I think I said at some point on this blog that I've recently purchased a bike. To most this doesn't seem to be a big deal, but I've been actively avoiding riding bikes for four or five years now and the idea that I've actually taken the time and effort to find a bike and the purchase said bike and am now "riding" this bike as much as possible is honestly a huge leap forward for me. Sad? Maybe. Invigorating? Possibly. Mostly though, it's been ego-bruising.
Turns out I'm pretty awful at riding a bike. All that talk about "it's just like getting back on a bike" seemingly don't apply to me. My ankles, legs, hands, and sensitive nether-regions are a testament to the number of times shuddered to a stop, dragging my chain/pedal across some exposed part of my body. I don't know what it is, but I'm just not that good at bike-riding. I went on what's referred to as a Cougar Run last Wednesday, two days after getting my bike, and in front of a group of true bike enthusiast I ate complete shit, twice. Asidet from that I was asked by a burly man named Jeremiah if the bike I was struggling to get on to (in my defense, I was wearing a very short, very exposing dress) was in fact my bike at all. I certainly left the evening red-faced, bloody and with a smited self-confidence.
Strangely enough, my biggest surprise is how annoyed I am that I'm not good at bike-riding. I guess I just assumed through my life that I'd be decent at least at everything I tried and this has proven me quite wrong. In turn this has exposed another daunting aspect: the reason why I've been unknowing of this inability to be bad at things is probably because for the last few years of my life, I haven't been trying very many new things. And now that I'm in a new city with new people and new, well, shit to try, I'm realizing that I'm not going to be good at all of it, that I'm going to have to struggle and as frightening as that is, it's actually pretty fucking exhilarating.
W.C. Fields - Six Short Films (79) should've come first in the W.C. Fields section of The Criterion Collection as it's more of a historical view of the growth of the W.C. Field's character. Truthfully, I have very little to say about this collection of shorts. I found The Bank Dick (78) to be funny in a pretty corny, dated way and these shorts, many made long before that film, were even cornier and more dated and I struggled to keep myself interested.

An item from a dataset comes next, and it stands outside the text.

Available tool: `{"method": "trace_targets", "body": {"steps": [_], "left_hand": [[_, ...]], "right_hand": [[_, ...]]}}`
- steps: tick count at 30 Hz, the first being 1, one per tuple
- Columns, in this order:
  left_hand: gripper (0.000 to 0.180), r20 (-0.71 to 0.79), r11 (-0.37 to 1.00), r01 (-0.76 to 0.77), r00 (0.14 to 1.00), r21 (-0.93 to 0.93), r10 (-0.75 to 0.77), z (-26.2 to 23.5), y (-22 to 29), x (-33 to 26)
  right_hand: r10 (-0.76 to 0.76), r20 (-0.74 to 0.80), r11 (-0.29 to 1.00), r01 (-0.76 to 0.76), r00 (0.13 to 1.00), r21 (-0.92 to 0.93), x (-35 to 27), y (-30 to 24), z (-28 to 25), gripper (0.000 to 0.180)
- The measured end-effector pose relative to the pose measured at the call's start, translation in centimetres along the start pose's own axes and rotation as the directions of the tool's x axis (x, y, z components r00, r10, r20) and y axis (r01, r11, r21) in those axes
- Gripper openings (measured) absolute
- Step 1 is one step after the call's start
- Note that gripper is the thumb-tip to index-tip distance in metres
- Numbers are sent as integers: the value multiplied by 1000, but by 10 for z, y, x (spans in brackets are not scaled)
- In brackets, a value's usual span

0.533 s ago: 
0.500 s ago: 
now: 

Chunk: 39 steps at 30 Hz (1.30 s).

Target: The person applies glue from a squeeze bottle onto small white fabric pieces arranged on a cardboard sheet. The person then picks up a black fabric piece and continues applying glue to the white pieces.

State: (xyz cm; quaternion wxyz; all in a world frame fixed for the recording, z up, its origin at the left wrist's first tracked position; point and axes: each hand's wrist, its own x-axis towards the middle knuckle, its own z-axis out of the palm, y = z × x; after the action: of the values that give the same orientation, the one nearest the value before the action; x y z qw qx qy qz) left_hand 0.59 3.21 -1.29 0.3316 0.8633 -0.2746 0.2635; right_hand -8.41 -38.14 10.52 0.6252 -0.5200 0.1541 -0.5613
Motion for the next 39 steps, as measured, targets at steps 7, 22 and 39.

Fields is rightfully a comedic legend. He's a truly hilarious physical comedian and as he developed as a comedian, he added this sort of under-the-breath insult that just cracks me up. Unfortunately six of his short films, watched in one marathon session, completely bored me. It's just the same thing over and over and over again. W.C. Fields is some sort of business owner and oh the wacky things W.C. Fields can do with his customers. The most interesting thing I read about these films are the idea of Field's being this well received misanthrope. A true asshole, but one who somehow ended up charming the pants of an entire country. If you watch the films, the shorts especially, he is particularly mean-spirited. He hates his customers, loves torturing them in bizarre ways, and seems completely racist in most scenes. Perhaps it was the air of the time, or just the general way things were done back in the day, but he was accepted and revered for this mean-spirit.
Watch these films if you're a completist, if not just stick with The Bank Dick (78) or the thirty or forty other of his feature length films I've never seen and probably never will.